8) How will the DSA be supervised and enforced?
The DSA foresees in a unique oversight structure. Each Member State will need to appoint a Digital Services Coordinator, an independent authority which will be responsible for supervising the intermediary services established in their territory.
The European Commission will be the primary regulator for very large online platforms and search engines. In the most serious cases, it can impose fines of up to 6% of the global turnover of a service provider.
An EU-wide cooperation mechanism will be established between national regulators and the Commission.
The Digital Services Coordinators will cooperate within an independent advisory group, called the European Board for Digital Services, which shall provide advise to the Digital Services Coordinators and the Commission on matters covered by the Regulation.
9) When does the DSA apply?
All online intermediaries offering their services in the EU must comply with the new rules. This is regardless of whether they are established in the EU or not. A provider offers services in the EU if a “substantial connection” to the Union exists. This is the case when a service provider has an establishment in the Union or, in the absence thereof, when the number of recipients of the service in one or more Member States is significant in relation to the population thereof. A substantial connection can also exist on the basis of the targeting of activities towards one or more Member States. This may be derived, for example, from the availability of an application in the national application store, from the provision of local advertising or advertising in a language used in that Member State, or from providing customer service in a language generally used in that Member State.
The mere fact that a website is accessible from the EU, on the other hand, cannot in itself be considered as establishing a substantial connection to the Union.

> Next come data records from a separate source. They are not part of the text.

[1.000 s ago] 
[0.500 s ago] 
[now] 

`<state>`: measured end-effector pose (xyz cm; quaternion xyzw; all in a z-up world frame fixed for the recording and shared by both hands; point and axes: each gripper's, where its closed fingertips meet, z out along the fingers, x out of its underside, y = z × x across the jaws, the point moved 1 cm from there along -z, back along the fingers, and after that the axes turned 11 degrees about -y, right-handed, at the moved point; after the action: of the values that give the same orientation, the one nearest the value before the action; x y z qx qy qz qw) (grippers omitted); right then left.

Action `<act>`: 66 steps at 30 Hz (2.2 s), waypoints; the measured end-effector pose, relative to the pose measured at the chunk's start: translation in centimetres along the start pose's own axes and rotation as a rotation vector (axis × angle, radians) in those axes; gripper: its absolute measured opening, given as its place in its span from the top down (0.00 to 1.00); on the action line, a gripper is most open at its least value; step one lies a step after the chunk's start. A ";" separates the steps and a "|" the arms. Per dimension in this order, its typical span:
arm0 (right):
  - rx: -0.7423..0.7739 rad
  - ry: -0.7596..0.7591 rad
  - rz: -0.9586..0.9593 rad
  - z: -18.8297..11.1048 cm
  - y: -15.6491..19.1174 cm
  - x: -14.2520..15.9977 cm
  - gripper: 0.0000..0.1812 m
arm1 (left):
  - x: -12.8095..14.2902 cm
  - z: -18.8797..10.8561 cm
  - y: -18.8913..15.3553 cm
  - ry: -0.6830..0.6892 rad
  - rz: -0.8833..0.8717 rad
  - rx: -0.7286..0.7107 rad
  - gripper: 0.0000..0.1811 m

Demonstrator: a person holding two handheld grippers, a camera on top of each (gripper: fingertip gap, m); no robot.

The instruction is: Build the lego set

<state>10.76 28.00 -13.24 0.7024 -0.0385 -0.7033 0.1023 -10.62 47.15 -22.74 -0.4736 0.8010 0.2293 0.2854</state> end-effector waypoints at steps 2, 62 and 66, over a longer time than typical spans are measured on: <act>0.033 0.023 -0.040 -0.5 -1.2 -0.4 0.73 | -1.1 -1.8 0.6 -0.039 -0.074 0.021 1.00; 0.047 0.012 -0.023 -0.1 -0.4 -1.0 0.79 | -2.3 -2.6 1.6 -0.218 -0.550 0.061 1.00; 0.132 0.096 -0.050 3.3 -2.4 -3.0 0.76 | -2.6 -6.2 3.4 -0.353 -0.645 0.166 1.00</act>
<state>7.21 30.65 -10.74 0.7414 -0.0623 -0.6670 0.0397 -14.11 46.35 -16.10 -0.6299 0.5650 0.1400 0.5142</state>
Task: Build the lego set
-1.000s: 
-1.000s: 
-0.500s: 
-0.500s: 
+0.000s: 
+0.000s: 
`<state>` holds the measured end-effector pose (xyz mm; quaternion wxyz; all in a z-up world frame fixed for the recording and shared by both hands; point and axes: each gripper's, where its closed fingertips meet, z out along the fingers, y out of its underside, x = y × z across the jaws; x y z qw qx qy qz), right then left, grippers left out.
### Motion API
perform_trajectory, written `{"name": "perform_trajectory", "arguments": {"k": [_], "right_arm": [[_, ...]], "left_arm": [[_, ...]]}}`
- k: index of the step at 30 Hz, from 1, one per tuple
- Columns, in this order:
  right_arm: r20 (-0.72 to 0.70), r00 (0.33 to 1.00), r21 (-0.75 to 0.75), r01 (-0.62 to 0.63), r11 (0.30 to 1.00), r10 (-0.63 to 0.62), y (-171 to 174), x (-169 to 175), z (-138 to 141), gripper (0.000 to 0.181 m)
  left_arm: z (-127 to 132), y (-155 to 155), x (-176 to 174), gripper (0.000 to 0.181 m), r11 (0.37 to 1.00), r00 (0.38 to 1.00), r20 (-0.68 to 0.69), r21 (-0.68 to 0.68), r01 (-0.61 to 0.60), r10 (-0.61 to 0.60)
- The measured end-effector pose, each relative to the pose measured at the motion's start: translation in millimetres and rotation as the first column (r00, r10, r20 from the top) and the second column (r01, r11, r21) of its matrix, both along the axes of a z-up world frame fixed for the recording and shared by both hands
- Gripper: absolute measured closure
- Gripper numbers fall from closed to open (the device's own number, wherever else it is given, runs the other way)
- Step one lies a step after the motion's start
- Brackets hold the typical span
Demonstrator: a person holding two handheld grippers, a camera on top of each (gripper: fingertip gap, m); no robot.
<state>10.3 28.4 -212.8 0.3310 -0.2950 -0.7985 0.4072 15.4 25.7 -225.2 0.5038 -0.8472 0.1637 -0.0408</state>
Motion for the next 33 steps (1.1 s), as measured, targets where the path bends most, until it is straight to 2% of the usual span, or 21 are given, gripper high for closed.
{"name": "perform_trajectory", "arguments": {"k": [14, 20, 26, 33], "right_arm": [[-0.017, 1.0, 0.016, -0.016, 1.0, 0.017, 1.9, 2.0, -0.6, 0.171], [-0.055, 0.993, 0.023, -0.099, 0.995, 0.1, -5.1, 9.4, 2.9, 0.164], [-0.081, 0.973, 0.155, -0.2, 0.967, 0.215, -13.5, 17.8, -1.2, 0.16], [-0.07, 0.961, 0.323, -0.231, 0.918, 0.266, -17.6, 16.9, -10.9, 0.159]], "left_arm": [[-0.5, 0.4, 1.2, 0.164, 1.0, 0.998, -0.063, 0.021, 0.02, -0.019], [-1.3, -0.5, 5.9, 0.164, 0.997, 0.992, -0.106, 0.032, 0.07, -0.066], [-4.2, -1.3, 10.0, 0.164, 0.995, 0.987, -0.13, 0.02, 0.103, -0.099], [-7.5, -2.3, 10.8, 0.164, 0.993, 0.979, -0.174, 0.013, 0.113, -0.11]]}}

10) When will the DSA enter into force?
Today, the Council formally adopted the DSA, which will now be published in the Official Journal of the EU. The DSA will be directly applicable across the EU after entry into force.
Very large online platforms and search engines will have to comply with the new rules within four months after their designated as such by the Commission.
All the other digital services will be obliged to comply with the DSA by 1 January 2024, or fifteen months and 20 days after the date on which the DSA is published in the Official Journal of the EU, whichever is later.